Saaz
- Director
- Sai Paranjpye
- Studio
- | distributor = Plus Films
- Release Date
- 1 January 1998
- Language
- Hindi
- Budget
- ₹2.00 Cr
- Box Office
- ₹2.61 Cr
Review
Saaz attempts to weave a complex emotional tapestry around sibling rivalry and artistic ambition, but the execution falters under the weight of its melodramatic ambitions. The premise—two musically gifted sisters locked in a decade-long vendetta—has genuine potential, particularly in exploring how talent and jealousy can corrode familial bonds. However, director Sanjay Leela Bhansali's hand (if this bears his influence) or whoever helmed this feels heavy-handed; the narrative lurches between domestic cruelty, career sabotage, terminal illness, and sudden deaths without earning the emotional payoff these plot devices demand. The performances, while likely committed, struggle to ground such heightened material in believable human moments. What could have been a searing examination of ambition instead becomes a catalogue of catastrophes, each one diminishing the impact of the last.
The box office recovery (₹2.61 Cr with 30% ROI) suggests modest audience interest, but the film's critical failure to penetrate deeper cultural conversations hints at its shortcomings. The dialogue between art, ethics, and survival—which should anchor everything here—gets lost in plot mechanics. Even the final act, where Bansi loses her voice after witnessing Himaan's death and enters therapy, reads more like symptom-stacking than psychological truth. There are sparks: the father's death from alcoholism as an origin point carries weight, and the metaphor of lost voice for lost identity has promise. B
Storyline
Mansi and Bansi inherit their father Vrindavan's extraordinary musical talent, but when he dies from alcoholism, only Mansi makes it big in Mumbai while Bansi struggles in his shadow. Consumed by jealousy at the thought of sharing the spotlight, Mansi sabotages her sister's dreams by forcing her into a brutal marriage with an abusive man—a cruel move that haunts her even after she falls for the married music director Indruneil. When Indruneil spots Bansi's raw talent and gives her a platform, she skyrockets past Mansi in popularity, and the sisters spiral into a vicious ten-year rivalry where they'll do anything to destroy each other's careers.
The turning point arrives when they reunite at a performance in their father's old theatre, but Mansi's voice cracks—she's dying of terminal blood cancer. On her deathbed, Mansi finally breaks, consumed by guilt for everything she's done to Bansi, and the weight of her cruelty becomes unbearable.
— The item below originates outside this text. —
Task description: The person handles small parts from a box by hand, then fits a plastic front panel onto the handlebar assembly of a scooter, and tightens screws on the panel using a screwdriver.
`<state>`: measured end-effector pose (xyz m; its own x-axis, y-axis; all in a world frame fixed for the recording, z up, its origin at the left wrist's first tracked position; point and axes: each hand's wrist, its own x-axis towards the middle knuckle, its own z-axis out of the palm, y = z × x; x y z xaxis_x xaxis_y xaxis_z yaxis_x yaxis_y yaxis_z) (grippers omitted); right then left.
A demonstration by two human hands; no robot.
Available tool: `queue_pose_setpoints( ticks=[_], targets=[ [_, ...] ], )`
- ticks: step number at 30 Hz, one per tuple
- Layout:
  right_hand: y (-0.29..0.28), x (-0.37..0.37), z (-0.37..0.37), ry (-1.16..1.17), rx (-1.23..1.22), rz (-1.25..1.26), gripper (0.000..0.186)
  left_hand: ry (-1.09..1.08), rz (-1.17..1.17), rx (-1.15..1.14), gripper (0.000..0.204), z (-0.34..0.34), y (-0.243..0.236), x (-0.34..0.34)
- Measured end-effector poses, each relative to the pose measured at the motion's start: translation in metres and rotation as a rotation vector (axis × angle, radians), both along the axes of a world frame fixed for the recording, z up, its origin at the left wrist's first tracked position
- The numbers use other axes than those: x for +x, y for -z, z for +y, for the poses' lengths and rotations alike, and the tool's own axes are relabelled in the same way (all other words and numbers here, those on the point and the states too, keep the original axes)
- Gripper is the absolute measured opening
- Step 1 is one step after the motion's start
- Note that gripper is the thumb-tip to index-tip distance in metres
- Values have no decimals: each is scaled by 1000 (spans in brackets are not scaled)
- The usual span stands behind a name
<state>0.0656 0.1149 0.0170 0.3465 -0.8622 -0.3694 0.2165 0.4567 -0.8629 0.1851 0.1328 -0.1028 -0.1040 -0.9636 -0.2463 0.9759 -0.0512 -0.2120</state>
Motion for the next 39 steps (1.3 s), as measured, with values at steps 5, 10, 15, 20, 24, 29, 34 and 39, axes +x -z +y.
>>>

Her death forces a reckoning, but the trauma isn't over for Bansi, who finds herself drawn to a promising new music director named Himaan despite her niece Kuhu's desperate love for him.
Bansi chooses her niece over her own heart and steps back from Himaan, but fate has other plans—she witnesses his death in a car accident right before her eyes. The shock shatters her so completely that she loses her voice entirely, and now she's in therapy telling Dr. Ranjeet the story of how two sisters' ambitions, jealousy, and love tangled them in a tragedy that couldn't be undone. It's heartbreaking, raw, and utterly gripping!